Sport

Niesamowita noc w Madrycie! Real Madryt awansuje do finału Pucharu Króla po emocjonującej dogrywce

2025-04-01

Autor: Agnieszka

Mecz na Santiago Bernabeu przeszedł do historii dzięki niezwykłemu przebiegowi. Kibice Realu Madryt z trudem mogli zapanować nad emocjami – przez dziewięćdziesiąt minut więcej gwizdali na swoich ulubieńców, niż bili im brawo.

Rewelacja meczu? Real Madryt strzelił pięć goli, a mimo to musiał zagrać dogrywkę, gdyż dwie bramki padły samobójczo po niefortunnych interwencjach Davida Alaby. Austriak był tego wieczora pechowcem, wielokrotnie trafiając piłkę do własnej bramki. Po drugim samobóju Alaby wynik wynosił 3:1 dla Realu Sociedad, jednak „Królewscy” szybko zmienili bieg wydarzeń.

Na ratunek przyszli Vinicius Junior oraz Jude Bellingham, którzy postanowili wkroczyć w tryb „Liga Mistrzów” i strzelili kontaktowego gola, a następnie kolejnego w zaledwie kilka minut. Mimo niesamowitych zagrań, defensywa Realu znowu zawodząc, pozwoliła Sociedad doprowadzić do dogrywki.

Ta dodatkowa połowa była jednak dość nudna z powodu widocznego zmęczenia obu drużyn. Na szczęście Real Madryt nie musiał czekać na rzuty karne. W 115. minucie Arda Güler zacentrował z rzutu rożnego, a Antonio Rüdiger zapewnił awans "Królewskim" do finału Pucharu Króla.

Już początek meczu zaskoczył kibiców, gdy Ander Barrenetxea w 16. minucie zdobył bramkę dla gości. Kibice Realu Madryt byli w szoku, ale zespół szybko otrząsnął się i zaczął dominować. Endrick, który również błyszczał na boisku, zdobył gola po fenomenalnym podaniu Viniciusa, strzelając z efektowna podcinką.

Nie można zapomnieć o niesamowitym występie Endricka, który już w pierwszych minutach próbował strzałów z trudnych pozycji, zaskakując obronę rywali. Po niefortunnych samobójach Davida Alaby piłkarze z San Sebastian cieszyli się przewagą, ale Real, zwolniwszy się z opanowania, znów je zyskał dzięki zespołowej grze.
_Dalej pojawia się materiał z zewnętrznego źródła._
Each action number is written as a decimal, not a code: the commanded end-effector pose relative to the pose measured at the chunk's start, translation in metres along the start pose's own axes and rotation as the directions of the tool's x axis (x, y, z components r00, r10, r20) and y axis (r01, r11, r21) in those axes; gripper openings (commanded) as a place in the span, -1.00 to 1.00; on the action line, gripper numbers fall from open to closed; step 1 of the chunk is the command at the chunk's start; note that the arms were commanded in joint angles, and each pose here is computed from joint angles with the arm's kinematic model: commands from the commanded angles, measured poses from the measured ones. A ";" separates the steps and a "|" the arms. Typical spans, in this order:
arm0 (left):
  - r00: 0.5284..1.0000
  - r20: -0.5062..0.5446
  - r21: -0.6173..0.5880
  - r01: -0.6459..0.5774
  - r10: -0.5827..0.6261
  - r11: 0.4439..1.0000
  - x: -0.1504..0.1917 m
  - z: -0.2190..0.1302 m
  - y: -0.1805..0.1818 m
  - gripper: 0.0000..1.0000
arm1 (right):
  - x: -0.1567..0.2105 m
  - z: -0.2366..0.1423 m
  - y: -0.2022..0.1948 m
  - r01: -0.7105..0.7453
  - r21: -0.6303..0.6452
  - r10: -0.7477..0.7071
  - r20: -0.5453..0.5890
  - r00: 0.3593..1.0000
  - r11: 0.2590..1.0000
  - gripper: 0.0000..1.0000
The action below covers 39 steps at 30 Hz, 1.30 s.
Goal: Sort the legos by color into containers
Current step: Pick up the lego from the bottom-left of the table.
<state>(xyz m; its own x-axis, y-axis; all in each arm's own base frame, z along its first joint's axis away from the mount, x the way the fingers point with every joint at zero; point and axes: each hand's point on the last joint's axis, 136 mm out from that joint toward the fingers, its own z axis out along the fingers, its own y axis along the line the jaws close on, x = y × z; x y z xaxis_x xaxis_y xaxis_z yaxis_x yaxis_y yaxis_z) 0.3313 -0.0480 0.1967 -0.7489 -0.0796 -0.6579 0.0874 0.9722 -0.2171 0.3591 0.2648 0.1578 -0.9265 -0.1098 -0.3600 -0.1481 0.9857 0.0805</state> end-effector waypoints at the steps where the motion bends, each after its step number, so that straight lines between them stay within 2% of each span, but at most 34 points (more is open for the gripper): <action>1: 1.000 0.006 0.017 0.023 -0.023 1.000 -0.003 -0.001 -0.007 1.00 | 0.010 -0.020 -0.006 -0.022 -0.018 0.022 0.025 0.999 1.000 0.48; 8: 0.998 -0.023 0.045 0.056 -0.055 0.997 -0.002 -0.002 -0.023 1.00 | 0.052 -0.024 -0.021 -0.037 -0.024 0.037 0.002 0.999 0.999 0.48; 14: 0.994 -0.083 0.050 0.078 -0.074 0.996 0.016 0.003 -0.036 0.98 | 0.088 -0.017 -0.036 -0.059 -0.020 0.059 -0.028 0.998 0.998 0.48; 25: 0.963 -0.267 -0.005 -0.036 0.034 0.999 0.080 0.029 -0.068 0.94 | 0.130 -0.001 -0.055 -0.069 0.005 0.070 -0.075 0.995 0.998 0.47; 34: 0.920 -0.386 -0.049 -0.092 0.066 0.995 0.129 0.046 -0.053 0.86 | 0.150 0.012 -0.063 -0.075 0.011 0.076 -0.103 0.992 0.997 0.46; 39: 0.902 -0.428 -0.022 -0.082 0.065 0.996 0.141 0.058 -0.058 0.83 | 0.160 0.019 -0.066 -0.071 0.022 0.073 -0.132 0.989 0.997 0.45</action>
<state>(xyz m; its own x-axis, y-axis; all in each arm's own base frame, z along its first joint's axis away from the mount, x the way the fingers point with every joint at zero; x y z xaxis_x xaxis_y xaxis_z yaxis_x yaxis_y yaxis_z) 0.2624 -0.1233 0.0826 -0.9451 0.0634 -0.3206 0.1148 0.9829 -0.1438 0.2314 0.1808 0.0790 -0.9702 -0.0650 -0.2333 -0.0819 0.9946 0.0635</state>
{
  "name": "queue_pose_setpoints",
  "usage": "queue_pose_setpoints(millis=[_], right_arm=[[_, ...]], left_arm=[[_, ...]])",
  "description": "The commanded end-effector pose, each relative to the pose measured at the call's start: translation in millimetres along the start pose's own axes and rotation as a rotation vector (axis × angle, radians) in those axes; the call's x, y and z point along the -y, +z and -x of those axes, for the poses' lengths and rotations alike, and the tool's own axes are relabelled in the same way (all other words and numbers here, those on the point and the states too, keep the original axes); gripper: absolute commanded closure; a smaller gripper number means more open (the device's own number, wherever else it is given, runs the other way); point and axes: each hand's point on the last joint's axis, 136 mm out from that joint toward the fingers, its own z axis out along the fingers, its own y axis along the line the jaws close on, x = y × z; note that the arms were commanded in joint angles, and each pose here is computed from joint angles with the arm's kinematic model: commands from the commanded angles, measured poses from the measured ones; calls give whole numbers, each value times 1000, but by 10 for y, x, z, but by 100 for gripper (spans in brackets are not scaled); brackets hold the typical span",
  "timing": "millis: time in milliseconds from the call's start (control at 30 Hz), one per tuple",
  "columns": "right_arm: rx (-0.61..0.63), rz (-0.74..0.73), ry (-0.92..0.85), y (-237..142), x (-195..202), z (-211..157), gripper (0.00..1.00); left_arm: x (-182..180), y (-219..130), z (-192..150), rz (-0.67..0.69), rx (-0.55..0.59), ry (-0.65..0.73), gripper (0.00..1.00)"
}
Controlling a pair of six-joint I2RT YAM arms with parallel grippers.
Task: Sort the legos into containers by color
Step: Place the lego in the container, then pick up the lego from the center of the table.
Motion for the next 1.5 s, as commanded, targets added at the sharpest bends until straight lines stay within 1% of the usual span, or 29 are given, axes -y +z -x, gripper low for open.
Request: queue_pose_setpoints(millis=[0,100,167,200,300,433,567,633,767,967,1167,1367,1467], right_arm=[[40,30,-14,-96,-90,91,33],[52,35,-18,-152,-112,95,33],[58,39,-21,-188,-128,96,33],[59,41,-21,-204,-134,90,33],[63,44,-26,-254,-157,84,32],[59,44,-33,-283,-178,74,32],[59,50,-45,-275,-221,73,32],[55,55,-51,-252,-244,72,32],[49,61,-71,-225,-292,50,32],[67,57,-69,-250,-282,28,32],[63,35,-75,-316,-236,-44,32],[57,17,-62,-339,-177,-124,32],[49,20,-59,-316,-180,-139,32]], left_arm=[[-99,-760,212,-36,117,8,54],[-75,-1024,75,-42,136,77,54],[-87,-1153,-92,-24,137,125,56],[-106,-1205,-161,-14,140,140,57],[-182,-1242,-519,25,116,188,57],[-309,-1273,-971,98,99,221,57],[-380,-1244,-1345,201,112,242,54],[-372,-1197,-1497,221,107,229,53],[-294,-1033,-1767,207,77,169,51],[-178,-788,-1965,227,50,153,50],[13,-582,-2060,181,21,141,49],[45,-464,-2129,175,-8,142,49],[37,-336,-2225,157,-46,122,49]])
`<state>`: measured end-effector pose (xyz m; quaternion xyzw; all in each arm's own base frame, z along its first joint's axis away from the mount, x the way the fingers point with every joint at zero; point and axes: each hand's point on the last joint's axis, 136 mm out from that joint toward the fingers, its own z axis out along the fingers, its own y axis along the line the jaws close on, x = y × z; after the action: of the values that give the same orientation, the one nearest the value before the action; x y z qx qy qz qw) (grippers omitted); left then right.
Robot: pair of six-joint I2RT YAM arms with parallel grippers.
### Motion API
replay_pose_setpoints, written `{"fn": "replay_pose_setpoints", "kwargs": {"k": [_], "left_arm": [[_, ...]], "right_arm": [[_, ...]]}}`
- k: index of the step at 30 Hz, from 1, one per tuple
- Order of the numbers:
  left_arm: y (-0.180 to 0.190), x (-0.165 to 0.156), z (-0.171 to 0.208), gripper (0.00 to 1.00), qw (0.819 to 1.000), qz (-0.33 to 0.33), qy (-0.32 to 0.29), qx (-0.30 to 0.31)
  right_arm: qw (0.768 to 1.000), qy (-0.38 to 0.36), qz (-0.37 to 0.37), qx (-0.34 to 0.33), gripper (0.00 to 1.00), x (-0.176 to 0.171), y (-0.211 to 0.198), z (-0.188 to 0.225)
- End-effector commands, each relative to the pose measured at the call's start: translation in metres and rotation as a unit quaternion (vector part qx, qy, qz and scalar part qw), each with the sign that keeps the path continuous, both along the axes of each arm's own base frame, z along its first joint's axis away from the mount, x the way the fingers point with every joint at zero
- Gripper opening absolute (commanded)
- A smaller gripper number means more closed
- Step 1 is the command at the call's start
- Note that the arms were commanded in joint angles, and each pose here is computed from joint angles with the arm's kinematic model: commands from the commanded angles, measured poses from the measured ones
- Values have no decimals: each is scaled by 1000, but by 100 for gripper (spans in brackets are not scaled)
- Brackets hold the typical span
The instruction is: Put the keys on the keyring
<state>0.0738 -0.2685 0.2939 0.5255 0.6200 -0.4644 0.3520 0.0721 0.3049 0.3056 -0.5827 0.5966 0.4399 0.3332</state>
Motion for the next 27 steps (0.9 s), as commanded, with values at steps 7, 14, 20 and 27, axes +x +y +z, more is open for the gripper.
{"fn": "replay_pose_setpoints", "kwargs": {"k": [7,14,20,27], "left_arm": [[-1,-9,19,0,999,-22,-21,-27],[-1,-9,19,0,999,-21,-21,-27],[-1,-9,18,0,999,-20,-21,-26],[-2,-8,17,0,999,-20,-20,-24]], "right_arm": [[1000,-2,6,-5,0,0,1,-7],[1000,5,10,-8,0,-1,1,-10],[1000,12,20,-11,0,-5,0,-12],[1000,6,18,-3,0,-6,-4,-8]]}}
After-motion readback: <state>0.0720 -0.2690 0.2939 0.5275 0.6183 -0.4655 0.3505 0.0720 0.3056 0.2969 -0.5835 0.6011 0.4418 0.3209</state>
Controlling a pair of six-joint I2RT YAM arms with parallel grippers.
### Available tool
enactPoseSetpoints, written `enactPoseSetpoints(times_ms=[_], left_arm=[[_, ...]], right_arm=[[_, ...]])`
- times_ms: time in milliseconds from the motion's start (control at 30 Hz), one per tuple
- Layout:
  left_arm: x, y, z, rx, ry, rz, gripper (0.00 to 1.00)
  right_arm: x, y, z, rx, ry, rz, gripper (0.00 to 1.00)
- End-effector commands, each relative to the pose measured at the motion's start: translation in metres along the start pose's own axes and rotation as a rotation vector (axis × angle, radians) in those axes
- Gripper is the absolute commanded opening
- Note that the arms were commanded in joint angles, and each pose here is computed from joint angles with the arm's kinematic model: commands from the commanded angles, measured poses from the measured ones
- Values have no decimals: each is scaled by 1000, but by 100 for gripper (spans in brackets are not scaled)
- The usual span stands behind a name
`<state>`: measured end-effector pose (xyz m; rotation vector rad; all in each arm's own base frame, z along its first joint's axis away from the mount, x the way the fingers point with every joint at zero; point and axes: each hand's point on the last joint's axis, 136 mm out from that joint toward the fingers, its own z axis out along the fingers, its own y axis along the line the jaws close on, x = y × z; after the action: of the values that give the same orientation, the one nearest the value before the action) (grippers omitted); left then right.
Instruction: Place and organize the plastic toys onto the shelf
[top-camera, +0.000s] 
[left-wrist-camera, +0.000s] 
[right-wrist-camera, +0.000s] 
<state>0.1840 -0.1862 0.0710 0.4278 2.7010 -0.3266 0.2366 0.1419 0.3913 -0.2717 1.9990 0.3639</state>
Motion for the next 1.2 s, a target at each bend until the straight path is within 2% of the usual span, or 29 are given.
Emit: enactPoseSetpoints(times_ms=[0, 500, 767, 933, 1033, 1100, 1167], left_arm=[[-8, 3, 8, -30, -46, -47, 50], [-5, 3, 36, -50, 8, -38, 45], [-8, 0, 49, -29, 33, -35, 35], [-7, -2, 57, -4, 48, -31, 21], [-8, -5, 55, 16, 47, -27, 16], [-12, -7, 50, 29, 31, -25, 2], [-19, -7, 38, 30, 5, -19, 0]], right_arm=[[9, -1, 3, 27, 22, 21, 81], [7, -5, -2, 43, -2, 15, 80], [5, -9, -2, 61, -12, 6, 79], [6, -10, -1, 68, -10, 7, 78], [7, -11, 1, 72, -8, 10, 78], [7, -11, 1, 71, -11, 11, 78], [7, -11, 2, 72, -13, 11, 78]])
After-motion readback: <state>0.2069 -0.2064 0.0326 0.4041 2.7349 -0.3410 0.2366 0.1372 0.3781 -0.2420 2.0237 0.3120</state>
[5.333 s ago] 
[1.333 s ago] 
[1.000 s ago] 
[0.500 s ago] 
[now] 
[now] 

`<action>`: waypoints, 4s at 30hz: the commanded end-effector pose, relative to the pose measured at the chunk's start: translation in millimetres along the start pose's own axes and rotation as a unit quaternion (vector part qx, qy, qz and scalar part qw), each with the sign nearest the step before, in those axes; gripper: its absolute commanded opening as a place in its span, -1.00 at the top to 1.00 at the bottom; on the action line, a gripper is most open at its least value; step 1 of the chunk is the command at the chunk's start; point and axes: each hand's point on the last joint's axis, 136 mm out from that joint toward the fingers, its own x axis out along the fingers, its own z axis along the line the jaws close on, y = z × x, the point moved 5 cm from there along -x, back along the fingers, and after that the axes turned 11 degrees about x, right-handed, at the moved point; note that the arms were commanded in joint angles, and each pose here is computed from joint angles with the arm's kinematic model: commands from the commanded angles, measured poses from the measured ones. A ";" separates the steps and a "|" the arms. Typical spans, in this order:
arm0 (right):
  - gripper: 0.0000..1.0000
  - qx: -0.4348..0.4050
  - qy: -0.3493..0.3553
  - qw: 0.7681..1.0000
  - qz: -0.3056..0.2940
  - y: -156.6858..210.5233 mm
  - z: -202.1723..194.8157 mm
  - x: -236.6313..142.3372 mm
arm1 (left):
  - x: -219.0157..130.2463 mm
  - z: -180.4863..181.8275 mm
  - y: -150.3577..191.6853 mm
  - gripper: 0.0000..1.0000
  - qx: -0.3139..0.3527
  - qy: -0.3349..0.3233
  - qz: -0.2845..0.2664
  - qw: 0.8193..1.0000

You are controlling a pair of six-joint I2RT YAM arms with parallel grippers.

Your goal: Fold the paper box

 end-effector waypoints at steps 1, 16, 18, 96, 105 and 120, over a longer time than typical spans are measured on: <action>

Ostatecznie mecz zakończył się wynikiem 4:4 po dogrywce, a Real Madryt nadal ma szansę na zdobycie trofeum. Wszyscy fani z pewnością nie żałują pieniędzy wydanych na bilet. Jednak Carlo Ancelotti może czuć frustrację, myśląc o zmęczeniu zespołu w napiętym grafiku. Real Madryt pokazał, że potrafi wrócić z niekorzystnej sytuacji, jednak kolejne wyzwania będą wymagały jeszcze większej determinacji.

Podsumowanie meczu:

Real Madryt - Real Sociedad 4:4 pd. (1:1, 3:4, 3:4)

Bramki:

0:1 Ander Barrenetxea 16' 1:1 Endrick 30' 1:2 David Alaba (s.) 72' 1:3 David Alaba (s.) 80' 2:3 Jude Bellingham 82' 3:3 Aurelien Tchouameni 86' 3:4 Mikel Oyarzabal 90+3' 4:4 Antonio Rüdiger 115'

Składy:

Real Madryt: Andrij Łunin - Lucas Vazquez, Raul Asencio (106' Brahim Diaz), David Alaba (91' Antonio Rüdiger), Eduardo Camavinga (91' Fran Garcia) - Rodrygo, Fede Valverde, Aurelien Tchouameni, Jude Bellingham, Vinicius Junior - Endrick (66' Kylian Mbappe). Real Sociedad: Alex Remiro - Jon Aramburu (79' Hamari Traore), Igor Zubeldia, Naif Aguerd (27' Aritz Elustondo), Aihen Munoz - Takefusa Kubo (106' Arkaitz Mariezkurrena), Luka Sucic, Martin Zubimendi, Pablo Marin (91' Jon Ander Olasagasti), Ander Barrenetxea (68' Sergio Gomez) - Mikel Oyarzabal (106' Orri Oskarsson).

Złote kartki:

Camavinga (Real Madryt) oraz Aramburu, Oyarzabal, Olasagasti (Real Sociedad).

"Real Madryt – drużyna nie tylko o dużym potencjale, ale i o niezłomnym charakterze!"